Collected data
▶

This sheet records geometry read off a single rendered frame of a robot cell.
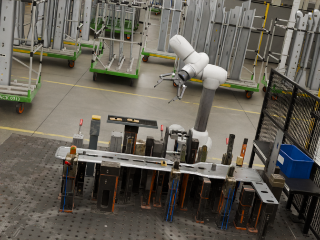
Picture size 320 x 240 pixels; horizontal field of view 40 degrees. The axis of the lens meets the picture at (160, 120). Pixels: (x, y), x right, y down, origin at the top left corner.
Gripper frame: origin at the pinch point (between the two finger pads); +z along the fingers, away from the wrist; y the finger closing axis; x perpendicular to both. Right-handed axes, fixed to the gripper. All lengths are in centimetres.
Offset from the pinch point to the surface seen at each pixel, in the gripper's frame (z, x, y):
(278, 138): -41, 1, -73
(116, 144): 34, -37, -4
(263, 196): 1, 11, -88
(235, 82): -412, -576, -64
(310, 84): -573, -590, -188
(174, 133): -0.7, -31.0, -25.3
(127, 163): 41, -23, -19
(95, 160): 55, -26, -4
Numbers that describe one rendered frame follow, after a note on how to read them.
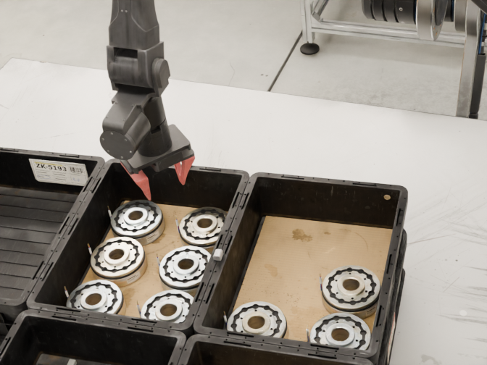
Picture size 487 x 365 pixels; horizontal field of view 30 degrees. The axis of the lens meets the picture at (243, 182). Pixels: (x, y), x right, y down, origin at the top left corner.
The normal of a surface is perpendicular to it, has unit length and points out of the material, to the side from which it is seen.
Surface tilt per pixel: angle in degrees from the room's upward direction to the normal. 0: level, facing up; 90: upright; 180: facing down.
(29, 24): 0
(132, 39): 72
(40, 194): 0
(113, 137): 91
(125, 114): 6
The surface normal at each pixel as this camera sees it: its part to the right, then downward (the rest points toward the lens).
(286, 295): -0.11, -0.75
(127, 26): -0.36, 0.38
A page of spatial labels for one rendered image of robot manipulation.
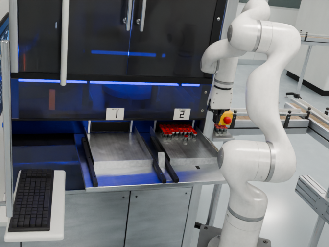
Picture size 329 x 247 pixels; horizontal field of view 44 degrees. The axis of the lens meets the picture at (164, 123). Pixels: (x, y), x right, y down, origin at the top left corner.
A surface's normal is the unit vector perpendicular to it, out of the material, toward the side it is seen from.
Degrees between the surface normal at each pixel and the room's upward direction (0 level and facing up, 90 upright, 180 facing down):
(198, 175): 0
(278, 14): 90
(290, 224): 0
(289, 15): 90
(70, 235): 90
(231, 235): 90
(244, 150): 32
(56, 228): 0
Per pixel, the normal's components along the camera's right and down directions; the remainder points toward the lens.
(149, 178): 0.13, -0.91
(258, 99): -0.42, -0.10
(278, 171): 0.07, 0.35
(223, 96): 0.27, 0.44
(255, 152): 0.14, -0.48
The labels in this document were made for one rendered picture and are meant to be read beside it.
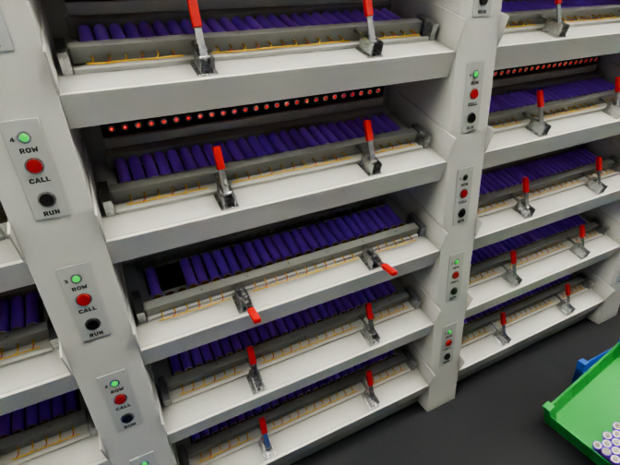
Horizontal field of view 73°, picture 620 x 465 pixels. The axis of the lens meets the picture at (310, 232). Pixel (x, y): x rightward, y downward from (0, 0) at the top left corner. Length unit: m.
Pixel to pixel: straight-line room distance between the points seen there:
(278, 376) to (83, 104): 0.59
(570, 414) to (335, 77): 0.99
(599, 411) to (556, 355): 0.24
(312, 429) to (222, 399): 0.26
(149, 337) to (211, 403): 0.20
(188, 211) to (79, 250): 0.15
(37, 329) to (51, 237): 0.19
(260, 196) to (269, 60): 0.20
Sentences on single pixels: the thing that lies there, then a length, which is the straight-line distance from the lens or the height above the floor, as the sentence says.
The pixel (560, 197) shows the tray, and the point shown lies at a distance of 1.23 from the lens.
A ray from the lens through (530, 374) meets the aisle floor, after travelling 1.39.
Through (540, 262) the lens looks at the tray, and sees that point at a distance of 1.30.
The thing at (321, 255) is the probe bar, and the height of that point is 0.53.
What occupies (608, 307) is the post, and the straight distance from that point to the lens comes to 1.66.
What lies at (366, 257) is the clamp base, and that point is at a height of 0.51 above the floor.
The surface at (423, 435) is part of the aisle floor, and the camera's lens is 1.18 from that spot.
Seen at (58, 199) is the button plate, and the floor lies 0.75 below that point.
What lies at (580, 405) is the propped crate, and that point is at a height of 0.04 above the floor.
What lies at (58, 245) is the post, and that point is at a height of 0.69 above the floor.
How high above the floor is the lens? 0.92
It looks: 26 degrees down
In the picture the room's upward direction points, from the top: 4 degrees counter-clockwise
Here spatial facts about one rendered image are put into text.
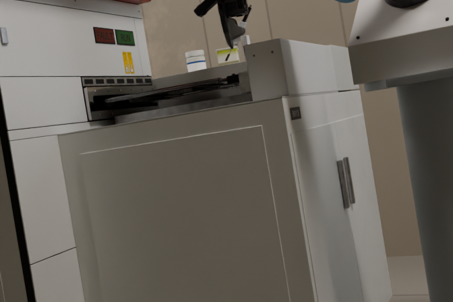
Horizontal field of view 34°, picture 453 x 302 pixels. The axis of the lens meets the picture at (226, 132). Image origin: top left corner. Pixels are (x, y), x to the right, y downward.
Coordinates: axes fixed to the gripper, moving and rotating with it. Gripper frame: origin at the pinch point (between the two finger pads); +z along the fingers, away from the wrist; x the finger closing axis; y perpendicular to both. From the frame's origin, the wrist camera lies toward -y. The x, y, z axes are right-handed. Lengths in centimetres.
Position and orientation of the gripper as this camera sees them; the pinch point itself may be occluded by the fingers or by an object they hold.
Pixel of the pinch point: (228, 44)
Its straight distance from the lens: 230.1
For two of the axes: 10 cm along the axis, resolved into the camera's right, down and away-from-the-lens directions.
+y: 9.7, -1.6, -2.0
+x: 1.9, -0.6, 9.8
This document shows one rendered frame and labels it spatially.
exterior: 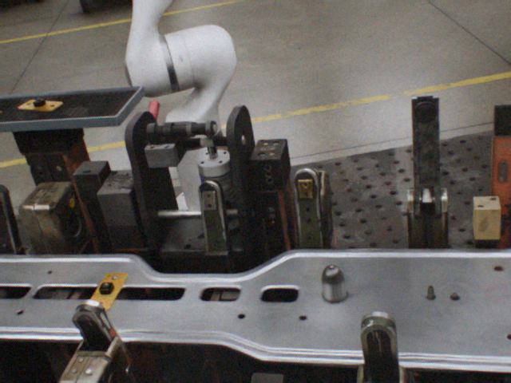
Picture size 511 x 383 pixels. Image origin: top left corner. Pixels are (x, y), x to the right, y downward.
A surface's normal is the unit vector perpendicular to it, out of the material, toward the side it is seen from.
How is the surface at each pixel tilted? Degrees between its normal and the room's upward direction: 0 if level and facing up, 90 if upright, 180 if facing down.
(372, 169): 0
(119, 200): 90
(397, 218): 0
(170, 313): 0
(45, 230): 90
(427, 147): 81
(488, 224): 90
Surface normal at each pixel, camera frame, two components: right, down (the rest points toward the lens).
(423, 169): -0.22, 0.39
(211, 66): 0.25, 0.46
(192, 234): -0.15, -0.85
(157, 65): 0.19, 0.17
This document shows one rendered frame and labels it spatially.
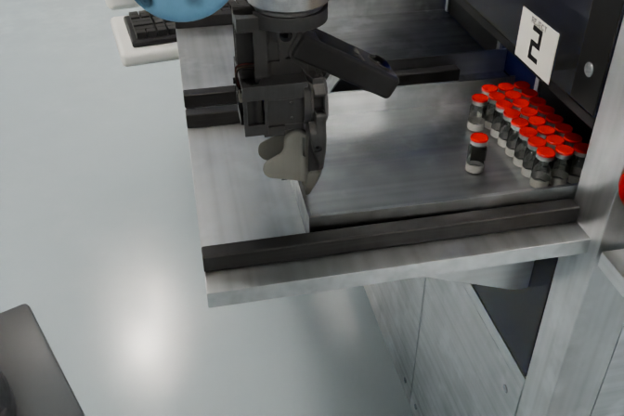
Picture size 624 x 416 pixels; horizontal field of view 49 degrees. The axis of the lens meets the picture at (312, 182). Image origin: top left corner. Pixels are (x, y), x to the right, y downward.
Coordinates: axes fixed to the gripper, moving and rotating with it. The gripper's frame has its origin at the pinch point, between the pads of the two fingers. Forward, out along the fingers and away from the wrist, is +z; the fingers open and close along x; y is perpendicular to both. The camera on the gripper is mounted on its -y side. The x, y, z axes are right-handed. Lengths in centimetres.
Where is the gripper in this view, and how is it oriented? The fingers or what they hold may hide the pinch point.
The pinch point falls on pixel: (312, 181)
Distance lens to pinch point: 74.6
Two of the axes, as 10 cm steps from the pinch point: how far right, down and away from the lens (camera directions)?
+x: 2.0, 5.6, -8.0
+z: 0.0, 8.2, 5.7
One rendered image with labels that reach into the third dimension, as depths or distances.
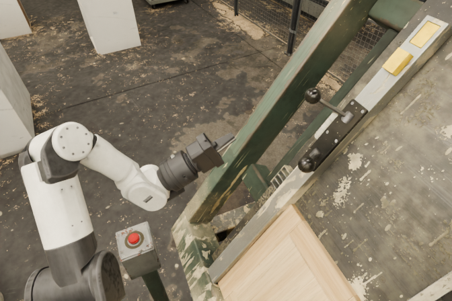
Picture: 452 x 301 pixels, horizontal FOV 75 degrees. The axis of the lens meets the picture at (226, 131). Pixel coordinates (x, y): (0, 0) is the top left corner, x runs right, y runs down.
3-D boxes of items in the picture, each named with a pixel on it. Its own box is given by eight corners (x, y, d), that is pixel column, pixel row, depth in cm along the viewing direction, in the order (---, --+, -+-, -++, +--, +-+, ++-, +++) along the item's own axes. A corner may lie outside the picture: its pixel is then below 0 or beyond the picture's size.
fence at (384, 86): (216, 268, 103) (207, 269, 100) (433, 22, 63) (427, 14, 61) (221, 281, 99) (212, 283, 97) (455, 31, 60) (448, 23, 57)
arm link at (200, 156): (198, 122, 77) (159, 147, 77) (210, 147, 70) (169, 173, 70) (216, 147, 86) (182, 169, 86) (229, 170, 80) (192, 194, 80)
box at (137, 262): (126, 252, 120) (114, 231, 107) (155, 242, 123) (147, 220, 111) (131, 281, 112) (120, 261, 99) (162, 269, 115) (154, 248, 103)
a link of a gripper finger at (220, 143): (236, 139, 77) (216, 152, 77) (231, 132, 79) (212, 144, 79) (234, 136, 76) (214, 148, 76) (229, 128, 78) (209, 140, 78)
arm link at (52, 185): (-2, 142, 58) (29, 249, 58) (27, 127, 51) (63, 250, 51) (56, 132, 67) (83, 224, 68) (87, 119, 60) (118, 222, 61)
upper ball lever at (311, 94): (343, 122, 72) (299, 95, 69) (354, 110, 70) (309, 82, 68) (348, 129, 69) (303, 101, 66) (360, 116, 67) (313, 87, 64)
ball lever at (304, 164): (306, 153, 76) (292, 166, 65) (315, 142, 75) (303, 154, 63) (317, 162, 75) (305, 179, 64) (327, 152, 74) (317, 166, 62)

◀

*Exercise requirements*
The lines to copy exactly start with the line above that has "A page of spatial" and go on through the line that has "Picture size 329"; please include both, add nothing else, and omit the pictures.

*Task result*
A page of spatial labels for one rendered image of robot manipulation.
Picture size 329 x 247 pixels; horizontal field of view 44 degrees. The axis of the lens meets the picture at (164, 123). Pixels: (x, y), x right, y down, origin at the top left corner.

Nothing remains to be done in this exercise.